== The problem ==
Whenever the word "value" turns up in a line below, that line should be copied.

== Stored data ==
= = = = = = =

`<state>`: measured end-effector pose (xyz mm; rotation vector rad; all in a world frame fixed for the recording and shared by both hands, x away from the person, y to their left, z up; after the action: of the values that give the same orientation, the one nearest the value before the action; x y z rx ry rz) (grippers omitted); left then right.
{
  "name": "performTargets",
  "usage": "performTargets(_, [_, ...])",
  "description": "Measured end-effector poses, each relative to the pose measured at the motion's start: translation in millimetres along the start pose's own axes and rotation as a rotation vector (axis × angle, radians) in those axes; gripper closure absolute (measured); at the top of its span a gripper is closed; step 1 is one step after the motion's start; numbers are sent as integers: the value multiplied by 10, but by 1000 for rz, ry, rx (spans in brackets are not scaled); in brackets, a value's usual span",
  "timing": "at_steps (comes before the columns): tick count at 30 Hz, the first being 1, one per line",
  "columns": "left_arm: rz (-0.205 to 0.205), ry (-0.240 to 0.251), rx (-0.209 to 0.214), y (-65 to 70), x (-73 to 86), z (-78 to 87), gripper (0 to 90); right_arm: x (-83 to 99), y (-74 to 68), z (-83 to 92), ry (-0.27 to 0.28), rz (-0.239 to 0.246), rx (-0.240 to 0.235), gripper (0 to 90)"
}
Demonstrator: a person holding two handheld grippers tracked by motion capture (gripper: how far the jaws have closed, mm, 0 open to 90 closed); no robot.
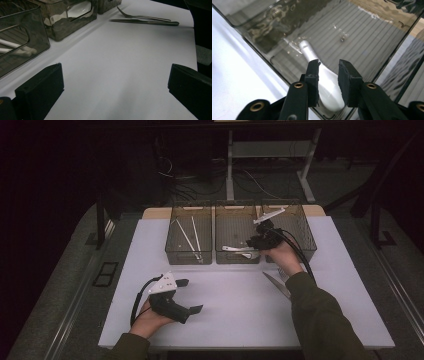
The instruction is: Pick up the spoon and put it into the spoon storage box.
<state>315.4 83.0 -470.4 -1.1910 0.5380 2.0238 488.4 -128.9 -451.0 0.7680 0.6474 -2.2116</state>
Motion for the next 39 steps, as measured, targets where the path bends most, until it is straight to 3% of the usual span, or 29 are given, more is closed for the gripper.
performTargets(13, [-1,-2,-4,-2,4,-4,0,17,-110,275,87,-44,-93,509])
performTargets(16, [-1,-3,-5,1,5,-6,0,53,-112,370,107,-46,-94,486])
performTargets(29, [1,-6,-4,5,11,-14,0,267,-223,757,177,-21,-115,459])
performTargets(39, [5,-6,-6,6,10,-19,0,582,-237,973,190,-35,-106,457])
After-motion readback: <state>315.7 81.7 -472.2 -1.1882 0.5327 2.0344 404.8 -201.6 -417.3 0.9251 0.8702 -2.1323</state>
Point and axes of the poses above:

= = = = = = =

== Solution ==
`<state>`: measured end-effector pose (xyz mm; rotation vector rad; all in a world frame fixed for the recording and shared by both hands, x away from the person, y to their left, z up; after the action: of the values that give the same orientation, the one nearest the value before the action; x y z rx ry rz) (grippers omitted); left then right.
  "description": "Measured end-effector poses, each relative to the pose measured at the motion's start: translation in millimetres along the start pose's own axes and rotation as a rotation vector (axis × angle, radians) in those axes; gripper closure absolute (measured); at the top of its span a gripper is closed; step 1 is one step after the motion's start; numbers are sent as integers: the value multiplied by 10, but by 1000 for rz, ry, rx (spans in brackets are not scaled); in brackets, a value's usual span",

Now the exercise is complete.